### Exercise objective
Quote exactly and only this range of lines in the data below: the line that holds "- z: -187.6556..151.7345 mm" to the line that holds "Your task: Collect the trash", both included.

[Stored items from a collection]
----------
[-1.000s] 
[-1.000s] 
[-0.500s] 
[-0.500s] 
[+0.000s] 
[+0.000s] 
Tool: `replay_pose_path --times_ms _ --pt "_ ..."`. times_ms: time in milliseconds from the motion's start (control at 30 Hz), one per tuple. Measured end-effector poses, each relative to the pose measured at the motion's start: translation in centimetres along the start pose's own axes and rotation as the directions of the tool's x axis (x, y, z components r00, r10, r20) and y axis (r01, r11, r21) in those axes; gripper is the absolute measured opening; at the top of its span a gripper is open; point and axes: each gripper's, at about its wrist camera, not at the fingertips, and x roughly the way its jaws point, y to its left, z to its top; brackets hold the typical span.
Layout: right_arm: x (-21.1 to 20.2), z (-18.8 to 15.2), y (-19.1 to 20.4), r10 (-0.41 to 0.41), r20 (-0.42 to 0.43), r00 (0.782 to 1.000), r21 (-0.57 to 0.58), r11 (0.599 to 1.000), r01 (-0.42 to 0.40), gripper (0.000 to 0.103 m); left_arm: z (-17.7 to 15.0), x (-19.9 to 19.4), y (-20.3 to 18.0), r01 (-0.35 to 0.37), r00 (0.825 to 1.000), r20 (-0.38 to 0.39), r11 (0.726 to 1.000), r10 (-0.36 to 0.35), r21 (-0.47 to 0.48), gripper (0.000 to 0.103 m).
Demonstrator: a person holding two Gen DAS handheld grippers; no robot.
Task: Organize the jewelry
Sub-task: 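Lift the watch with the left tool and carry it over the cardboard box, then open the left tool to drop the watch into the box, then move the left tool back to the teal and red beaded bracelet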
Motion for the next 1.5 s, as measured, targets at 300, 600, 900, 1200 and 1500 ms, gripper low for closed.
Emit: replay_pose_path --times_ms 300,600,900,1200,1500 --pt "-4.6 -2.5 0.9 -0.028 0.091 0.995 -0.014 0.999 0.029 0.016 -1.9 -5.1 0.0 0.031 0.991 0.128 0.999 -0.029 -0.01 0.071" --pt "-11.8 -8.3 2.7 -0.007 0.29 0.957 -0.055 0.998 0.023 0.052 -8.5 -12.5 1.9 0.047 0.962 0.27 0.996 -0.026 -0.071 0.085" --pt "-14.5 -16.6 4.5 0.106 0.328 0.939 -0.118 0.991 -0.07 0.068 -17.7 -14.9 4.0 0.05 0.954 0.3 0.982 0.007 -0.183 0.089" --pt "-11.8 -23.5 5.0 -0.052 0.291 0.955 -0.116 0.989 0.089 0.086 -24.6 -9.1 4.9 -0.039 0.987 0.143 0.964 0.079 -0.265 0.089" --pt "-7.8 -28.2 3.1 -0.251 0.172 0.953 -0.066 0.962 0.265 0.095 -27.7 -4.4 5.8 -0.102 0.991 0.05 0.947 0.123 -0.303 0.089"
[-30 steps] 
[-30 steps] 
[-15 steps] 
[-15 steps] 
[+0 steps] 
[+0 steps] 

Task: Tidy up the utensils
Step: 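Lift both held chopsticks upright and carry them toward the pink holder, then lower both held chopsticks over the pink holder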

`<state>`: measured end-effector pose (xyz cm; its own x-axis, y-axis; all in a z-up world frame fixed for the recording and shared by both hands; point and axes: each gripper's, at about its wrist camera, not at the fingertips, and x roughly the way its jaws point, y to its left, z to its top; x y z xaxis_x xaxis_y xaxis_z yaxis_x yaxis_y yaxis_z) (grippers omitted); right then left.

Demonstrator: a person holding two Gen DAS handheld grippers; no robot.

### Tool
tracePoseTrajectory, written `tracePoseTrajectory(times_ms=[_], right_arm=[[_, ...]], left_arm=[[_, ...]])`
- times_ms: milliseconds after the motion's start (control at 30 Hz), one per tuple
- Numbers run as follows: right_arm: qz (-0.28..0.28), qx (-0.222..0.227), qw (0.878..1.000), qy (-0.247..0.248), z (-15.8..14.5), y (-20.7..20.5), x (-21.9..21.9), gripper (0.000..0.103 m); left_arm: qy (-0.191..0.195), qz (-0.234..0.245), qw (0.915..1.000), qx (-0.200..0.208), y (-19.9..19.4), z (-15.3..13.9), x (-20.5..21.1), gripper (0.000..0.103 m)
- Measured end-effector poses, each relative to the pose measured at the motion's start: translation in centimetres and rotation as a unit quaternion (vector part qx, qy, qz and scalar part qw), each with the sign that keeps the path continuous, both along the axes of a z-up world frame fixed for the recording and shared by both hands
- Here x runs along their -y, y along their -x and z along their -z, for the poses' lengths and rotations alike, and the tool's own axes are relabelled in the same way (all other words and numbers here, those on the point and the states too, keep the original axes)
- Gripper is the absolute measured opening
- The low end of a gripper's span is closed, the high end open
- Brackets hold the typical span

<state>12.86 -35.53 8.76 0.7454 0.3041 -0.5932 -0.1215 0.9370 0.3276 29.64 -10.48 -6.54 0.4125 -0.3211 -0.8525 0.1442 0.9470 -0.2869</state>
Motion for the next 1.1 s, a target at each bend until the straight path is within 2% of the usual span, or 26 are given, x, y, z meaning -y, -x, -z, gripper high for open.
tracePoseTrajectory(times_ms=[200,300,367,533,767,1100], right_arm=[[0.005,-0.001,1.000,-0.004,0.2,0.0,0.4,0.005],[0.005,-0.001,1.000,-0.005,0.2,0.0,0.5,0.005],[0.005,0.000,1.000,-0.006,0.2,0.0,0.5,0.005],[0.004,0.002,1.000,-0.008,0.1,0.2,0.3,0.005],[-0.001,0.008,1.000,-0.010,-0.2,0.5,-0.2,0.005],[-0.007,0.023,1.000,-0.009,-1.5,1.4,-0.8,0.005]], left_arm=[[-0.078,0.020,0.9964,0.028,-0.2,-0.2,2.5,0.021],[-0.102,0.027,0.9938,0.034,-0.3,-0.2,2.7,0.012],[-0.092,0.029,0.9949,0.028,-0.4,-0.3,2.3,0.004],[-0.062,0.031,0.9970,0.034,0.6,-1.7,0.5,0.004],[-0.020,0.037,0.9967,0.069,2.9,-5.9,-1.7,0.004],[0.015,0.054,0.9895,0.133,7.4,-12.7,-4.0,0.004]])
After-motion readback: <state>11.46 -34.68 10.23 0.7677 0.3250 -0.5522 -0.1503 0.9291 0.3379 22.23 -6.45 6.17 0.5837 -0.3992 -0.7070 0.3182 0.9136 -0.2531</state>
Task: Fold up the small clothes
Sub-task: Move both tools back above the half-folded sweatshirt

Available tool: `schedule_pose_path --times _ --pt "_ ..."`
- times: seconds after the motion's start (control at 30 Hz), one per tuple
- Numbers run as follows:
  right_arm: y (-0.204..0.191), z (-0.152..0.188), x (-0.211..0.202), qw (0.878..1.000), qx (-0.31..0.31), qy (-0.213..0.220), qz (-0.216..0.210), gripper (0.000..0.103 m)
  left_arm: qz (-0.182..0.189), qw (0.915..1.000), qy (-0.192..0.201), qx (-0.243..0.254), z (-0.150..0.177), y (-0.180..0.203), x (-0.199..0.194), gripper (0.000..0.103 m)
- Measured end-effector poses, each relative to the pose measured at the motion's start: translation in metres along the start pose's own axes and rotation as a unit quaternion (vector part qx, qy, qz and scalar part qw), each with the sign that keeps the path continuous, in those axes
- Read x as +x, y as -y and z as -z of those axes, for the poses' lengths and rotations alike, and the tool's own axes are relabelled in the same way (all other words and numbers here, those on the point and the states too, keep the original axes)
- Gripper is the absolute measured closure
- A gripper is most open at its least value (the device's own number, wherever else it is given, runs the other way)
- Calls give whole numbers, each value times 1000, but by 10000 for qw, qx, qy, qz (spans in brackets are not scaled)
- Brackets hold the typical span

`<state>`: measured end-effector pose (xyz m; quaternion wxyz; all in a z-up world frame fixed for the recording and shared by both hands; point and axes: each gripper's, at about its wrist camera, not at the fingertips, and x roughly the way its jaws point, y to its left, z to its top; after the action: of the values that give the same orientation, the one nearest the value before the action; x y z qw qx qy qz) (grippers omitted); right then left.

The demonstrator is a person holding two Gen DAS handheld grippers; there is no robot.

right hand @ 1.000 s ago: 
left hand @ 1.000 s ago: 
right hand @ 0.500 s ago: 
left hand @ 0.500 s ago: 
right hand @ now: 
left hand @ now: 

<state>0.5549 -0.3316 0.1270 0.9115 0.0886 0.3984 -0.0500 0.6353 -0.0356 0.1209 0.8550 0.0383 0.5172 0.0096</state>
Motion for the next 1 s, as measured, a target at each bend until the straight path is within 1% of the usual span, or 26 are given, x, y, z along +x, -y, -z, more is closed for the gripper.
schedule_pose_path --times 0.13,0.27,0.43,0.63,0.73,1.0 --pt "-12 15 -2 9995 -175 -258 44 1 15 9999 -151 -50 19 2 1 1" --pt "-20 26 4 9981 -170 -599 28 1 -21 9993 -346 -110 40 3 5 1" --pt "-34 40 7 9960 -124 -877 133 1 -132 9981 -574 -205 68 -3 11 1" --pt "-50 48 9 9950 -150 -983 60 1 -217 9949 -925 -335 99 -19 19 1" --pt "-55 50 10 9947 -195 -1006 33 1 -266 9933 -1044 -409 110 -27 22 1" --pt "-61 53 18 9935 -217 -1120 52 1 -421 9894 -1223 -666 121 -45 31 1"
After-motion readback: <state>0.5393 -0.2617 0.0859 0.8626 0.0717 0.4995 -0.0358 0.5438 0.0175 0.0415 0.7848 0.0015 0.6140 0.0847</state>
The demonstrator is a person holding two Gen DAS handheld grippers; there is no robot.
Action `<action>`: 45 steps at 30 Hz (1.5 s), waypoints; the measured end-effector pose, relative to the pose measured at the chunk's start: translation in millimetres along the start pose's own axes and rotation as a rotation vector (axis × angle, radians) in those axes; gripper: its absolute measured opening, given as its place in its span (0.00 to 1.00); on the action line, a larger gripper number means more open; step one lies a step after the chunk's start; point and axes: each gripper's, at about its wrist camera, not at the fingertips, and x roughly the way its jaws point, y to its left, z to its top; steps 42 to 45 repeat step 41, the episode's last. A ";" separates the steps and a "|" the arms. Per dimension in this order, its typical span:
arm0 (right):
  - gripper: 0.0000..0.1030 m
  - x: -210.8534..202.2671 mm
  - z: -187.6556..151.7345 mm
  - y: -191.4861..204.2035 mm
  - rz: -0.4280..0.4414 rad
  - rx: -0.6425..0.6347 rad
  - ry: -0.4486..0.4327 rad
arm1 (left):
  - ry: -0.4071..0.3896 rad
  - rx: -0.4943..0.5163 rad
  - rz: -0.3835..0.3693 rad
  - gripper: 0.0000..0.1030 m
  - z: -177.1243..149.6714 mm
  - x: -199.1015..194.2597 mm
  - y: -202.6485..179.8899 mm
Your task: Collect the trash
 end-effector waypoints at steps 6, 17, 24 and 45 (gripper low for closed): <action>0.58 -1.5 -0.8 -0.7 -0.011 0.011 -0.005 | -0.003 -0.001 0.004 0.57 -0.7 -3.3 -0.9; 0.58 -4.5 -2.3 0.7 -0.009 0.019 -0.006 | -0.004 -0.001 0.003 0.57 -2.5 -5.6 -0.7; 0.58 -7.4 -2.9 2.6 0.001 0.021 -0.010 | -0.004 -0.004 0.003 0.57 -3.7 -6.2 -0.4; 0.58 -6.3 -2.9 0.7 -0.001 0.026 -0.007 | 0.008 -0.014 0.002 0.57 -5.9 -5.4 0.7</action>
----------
### Answer to the problem
  - z: -187.6556..151.7345 mm
  - y: -191.4861..204.2035 mm
  - rz: -0.4280..0.4414 rad
  - rx: -0.6425..0.6347 rad
  - ry: -0.4486..0.4327 rad
arm1 (left):
  - ry: -0.4071..0.3896 rad
  - rx: -0.4943..0.5163 rad
  - rz: -0.3835..0.3693 rad
  - gripper: 0.0000..0.1030 m
  - z: -177.1243..149.6714 mm
  - x: -199.1015..194.2597 mm
  - y: -202.6485..179.8899 mm
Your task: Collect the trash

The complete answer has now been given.